**Problem details:** When you reach the line in the data below that contains "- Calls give", please start repeating lines exactly, and stop after the line that contains "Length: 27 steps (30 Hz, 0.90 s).", repeating nothing else.

**Data shown:**
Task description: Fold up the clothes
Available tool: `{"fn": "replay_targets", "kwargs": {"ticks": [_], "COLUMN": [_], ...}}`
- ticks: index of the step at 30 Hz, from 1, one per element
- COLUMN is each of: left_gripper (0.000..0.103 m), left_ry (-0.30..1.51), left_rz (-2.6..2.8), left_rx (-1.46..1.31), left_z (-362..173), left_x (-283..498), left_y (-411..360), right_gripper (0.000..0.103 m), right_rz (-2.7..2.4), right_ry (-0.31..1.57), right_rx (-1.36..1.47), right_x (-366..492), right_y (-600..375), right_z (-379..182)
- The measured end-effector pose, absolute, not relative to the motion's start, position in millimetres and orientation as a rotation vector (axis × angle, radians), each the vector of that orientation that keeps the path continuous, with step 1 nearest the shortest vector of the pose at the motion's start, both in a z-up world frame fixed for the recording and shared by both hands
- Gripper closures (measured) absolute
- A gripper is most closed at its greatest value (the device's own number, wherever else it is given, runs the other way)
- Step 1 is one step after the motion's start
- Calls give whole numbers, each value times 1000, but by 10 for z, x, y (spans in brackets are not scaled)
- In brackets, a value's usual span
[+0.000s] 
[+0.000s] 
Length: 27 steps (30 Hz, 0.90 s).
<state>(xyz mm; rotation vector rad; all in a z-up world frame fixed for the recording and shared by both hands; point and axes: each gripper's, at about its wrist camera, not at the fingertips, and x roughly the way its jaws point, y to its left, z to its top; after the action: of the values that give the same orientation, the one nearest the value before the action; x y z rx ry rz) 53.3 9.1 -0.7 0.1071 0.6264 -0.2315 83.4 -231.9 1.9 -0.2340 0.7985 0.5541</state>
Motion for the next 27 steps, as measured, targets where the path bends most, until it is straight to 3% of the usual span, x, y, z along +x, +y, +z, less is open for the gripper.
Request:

**Answer space:**
- Calls give whole numbers, each value times 1000, but by 10 for z, x, y (spans in brackets are not scaled)
- In brackets, a value's usual span
[+0.000s] 
[+0.000s] 
Length: 27 steps (30 Hz, 0.90 s).

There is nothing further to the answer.